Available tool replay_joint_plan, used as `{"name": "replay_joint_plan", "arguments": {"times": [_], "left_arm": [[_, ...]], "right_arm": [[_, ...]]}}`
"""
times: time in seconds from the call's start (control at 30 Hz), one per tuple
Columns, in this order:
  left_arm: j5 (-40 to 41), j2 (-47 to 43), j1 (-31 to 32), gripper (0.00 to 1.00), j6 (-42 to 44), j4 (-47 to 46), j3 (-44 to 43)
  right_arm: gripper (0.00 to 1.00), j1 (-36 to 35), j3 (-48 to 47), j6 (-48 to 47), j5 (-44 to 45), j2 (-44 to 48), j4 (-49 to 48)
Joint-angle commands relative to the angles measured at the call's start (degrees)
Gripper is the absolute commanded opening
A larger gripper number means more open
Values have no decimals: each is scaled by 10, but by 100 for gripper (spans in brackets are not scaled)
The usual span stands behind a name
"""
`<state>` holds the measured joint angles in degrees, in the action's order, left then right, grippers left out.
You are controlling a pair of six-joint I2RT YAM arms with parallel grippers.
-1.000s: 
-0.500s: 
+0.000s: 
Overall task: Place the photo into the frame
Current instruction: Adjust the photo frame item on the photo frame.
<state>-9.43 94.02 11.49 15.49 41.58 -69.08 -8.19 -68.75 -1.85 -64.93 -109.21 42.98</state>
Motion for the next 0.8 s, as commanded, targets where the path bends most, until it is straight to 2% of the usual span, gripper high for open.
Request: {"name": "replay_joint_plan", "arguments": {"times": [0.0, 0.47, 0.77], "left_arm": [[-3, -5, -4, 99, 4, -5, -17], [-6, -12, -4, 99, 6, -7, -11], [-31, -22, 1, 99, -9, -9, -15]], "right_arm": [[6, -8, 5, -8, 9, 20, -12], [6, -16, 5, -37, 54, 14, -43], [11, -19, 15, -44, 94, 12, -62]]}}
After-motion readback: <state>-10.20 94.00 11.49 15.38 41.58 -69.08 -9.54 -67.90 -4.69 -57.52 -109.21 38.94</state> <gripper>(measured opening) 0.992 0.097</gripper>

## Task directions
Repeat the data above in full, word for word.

## Response below
Available tool replay_joint_plan, used as `{"name": "replay_joint_plan", "arguments": {"times": [_], "left_arm": [[_, ...]], "right_arm": [[_, ...]]}}`
"""
times: time in seconds from the call's start (control at 30 Hz), one per tuple
Columns, in this order:
  left_arm: j5 (-40 to 41), j2 (-47 to 43), j1 (-31 to 32), gripper (0.00 to 1.00), j6 (-42 to 44), j4 (-47 to 46), j3 (-44 to 43)
  right_arm: gripper (0.00 to 1.00), j1 (-36 to 35), j3 (-48 to 47), j6 (-48 to 47), j5 (-44 to 45), j2 (-44 to 48), j4 (-49 to 48)
Joint-angle commands relative to the angles measured at the call's start (degrees)
Gripper is the absolute commanded opening
A larger gripper number means more open
Values have no decimals: each is scaled by 10, but by 100 for gripper (spans in brackets are not scaled)
The usual span stands behind a name
"""
`<state>` holds the measured joint angles in degrees, in the action's order, left then right, grippers left out.
You are controlling a pair of six-joint I2RT YAM arms with parallel grippers.
-1.000s: 
-0.500s: 
+0.000s: 
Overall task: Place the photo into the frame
Current instruction: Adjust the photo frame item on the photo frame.
<state>-9.43 94.02 11.49 15.49 41.58 -69.08 -8.19 -68.75 -1.85 -64.93 -109.21 42.98</state>
Motion for the next 0.8 s, as commanded, targets where the path bends most, until it is straight to 2% of the usual span, gripper high for open.
Request: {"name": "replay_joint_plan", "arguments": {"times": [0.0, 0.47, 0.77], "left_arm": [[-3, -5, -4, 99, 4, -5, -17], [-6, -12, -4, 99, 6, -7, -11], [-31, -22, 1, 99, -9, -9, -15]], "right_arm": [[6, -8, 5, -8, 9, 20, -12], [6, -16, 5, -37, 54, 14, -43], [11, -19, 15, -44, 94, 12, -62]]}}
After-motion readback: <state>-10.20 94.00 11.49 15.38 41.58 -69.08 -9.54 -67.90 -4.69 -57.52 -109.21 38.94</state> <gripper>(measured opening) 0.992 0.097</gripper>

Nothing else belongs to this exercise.